Firma PKP zamierza przeprowadzić modernizację Dworca Centralnego, w efekcie czego z podziemi budynku mają zniknąć wszystkie bary, punkty z kebabami, minirestauracje azjatyckie. W sumie blisko 20 lokali. Pozostaną jedynie kawiarnie, oferujące m.in. gotowe kanapki albo ciastka. Spółka argumentuje, że chce w ten sposób poprawić komfort podróżnych.
Czy nie wystarczyłoby jednak zainstalowanie wydajnego systemu wentylacji? Tym bardziej, że technicznie da się to zrobić. Jesienią ub. r. w Złotych Tarasach obok Dworca Centralnego uruchomiono restaurację McDonald’s w miejscu, które było projektowane pod biura. McDonald’s działa także w przejściu podziemnym pod skrzyżowaniem Al. Jerozolimskich i al. Jana Pawła II. – Zapachy z tego lokalu nie są dolegliwe, wydaliśmy sporo pieniędzy na infrastrukturę, w tym na wentylację – powiedział Gazecie Wyborczej Krzysztof Kłapa, rzecznik McDonald’s.
– Nie widzę powodu, żeby McDonald’s miał zniknąć – mówi Zbigniew Woźniak, dyrektor Warszawskich Przejść Podziemnych, które zarządzają przejściem obok Centralnego. – Nie mam też w planach rozwiązywania umów z innymi punktami gastronomicznymi na naszym terenie: pizzerią, kebabem czy restauracją z kuchnią polską. Dbaliśmy o to, żeby miały prawidłową wentylację i kanalizację, żeby nie emanowały zapachami.
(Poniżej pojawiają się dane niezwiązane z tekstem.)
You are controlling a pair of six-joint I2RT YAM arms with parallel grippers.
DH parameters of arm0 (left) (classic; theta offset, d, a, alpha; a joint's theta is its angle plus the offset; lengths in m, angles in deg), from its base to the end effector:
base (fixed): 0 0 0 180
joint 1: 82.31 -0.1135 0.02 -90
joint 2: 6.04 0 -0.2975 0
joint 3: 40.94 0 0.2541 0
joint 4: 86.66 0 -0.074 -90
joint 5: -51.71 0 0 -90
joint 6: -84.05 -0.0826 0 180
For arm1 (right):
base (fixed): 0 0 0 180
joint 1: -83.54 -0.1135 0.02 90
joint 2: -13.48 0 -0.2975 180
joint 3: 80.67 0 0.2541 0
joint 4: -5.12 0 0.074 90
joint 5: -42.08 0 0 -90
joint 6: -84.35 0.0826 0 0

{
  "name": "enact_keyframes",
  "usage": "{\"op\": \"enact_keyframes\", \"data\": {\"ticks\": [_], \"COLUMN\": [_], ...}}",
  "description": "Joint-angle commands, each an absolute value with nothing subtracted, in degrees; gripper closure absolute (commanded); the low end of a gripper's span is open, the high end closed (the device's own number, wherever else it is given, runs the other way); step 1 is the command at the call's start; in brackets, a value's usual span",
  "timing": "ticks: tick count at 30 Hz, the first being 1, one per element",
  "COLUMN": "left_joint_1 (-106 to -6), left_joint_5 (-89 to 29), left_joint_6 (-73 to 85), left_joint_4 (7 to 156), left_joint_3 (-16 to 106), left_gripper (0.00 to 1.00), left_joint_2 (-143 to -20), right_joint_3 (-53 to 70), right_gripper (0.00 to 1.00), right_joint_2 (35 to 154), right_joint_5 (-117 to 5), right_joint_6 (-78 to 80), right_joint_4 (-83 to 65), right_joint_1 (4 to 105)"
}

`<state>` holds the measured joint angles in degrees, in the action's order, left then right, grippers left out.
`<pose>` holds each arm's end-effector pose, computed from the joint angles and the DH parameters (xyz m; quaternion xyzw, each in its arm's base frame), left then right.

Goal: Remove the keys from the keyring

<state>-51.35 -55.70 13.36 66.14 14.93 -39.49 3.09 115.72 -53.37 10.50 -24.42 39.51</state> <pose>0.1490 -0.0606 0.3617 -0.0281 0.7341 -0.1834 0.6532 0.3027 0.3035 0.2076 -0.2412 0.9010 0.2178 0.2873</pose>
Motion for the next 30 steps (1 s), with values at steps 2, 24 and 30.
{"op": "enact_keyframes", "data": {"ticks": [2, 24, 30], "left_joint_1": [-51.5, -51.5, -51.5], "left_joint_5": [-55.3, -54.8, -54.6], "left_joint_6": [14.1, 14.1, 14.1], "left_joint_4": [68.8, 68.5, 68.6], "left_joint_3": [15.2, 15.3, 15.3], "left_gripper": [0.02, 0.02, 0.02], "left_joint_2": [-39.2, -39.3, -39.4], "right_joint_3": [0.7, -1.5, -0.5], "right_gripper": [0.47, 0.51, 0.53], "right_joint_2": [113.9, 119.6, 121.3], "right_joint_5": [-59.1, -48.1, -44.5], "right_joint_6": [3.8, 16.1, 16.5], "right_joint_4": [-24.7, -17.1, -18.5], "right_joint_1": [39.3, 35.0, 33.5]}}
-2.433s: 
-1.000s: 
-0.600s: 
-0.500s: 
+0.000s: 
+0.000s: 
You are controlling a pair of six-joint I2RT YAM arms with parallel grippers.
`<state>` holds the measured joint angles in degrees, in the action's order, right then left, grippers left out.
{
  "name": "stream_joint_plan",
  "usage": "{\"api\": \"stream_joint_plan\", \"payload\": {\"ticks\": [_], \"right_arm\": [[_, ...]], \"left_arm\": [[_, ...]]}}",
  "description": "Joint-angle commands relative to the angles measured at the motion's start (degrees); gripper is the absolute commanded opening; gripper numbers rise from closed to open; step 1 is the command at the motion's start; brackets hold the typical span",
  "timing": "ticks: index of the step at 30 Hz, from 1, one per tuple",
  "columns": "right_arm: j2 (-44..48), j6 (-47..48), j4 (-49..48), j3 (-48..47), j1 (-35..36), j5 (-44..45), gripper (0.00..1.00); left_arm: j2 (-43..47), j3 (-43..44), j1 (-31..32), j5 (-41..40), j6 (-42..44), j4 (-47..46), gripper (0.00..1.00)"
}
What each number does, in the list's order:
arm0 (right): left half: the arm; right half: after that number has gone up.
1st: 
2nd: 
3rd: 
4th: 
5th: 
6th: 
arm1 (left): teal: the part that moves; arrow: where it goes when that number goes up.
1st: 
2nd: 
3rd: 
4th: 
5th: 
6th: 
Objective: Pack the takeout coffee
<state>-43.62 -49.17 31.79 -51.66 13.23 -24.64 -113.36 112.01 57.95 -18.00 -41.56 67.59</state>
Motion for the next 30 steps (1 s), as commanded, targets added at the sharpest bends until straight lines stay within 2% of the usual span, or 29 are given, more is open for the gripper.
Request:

Jednak Michał Wrzosek, rzecznik PKP, podkreśla, że zapachy z podziemnej gastronomii to tylko jeden z problemów. Paweł Szychman, dyrektor Rejonu Dworców Kolejowych w Warszawie, precyzuje: – Przepisy nie pozwalają na zrzucanie tłuszczy do kanalizacji. Bary muszą mieć separatory. Podczas kontroli nawet je pokazują. Tyle, że jak wyjdzie inspektor, to zdarza się, że dla oszczędności są one odłączane, a niedozwolone ścieki lądują w kanalizacji – opowiada. Zamiast rygorystycznie sprawdzać, czy najemcy przestrzegają przepisów, kolejarze wolą przenieść gastronomię na antresolę od strony Emilii Plater, gdzie kiedyś działała restauracja i jest przemysłowy separator tłuszczu. Antresola ma blisko 2 tys. mkw. Na food court będzie można przeznaczyć mniej więcej połowę tej powierzchni, co oznacza, że zmieści się tam zaledwie kilka barów lub restauracji.